§ **What needs to be done**: Count up the lines below that include the string "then" and report the number by itself.

§ **Information shown**:
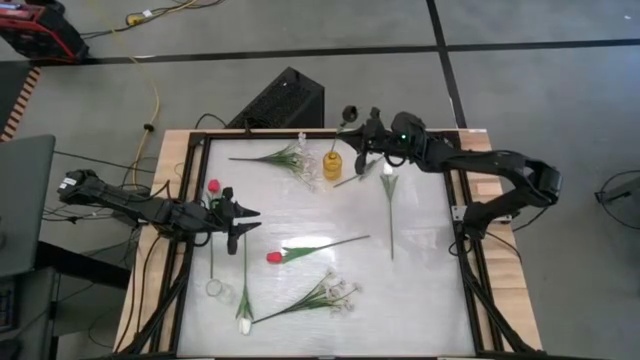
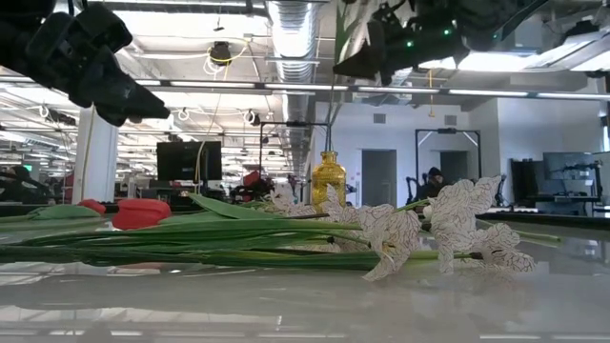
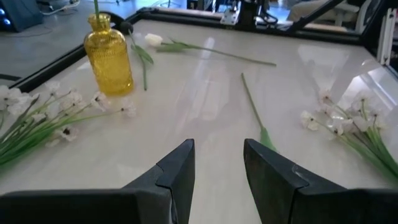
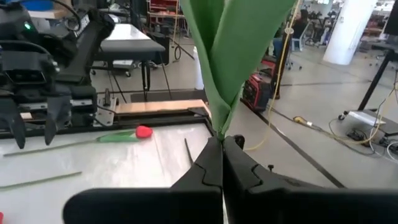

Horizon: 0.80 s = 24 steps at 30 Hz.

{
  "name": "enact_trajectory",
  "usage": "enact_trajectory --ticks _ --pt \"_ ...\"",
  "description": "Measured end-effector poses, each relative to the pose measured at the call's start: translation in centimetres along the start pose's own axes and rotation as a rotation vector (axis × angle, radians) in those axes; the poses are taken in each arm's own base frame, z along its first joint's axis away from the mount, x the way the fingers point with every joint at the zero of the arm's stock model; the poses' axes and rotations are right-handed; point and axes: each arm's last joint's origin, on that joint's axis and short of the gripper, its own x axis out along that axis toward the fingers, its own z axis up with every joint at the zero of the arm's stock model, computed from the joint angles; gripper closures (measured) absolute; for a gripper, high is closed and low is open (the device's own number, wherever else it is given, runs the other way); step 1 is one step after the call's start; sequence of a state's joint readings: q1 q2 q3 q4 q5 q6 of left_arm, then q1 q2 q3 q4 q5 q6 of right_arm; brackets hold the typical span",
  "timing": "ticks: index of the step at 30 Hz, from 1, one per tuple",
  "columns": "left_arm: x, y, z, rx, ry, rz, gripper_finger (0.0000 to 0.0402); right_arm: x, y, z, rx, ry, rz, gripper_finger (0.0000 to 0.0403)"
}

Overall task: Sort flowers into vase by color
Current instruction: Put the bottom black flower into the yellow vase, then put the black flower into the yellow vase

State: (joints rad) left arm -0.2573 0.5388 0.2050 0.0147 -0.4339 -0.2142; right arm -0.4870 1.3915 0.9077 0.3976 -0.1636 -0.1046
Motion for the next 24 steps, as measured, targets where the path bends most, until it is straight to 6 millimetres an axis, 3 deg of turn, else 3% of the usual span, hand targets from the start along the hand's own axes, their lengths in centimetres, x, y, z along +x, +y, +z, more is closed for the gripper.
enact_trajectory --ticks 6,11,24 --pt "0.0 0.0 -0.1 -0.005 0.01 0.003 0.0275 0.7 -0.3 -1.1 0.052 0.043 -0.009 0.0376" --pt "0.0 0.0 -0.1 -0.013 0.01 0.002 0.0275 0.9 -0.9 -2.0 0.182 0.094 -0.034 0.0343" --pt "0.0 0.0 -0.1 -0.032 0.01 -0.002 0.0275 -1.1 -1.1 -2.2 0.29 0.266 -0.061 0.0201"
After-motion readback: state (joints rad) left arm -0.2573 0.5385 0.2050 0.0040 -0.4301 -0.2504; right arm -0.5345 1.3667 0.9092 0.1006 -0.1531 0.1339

§ **Solution to this task**: 2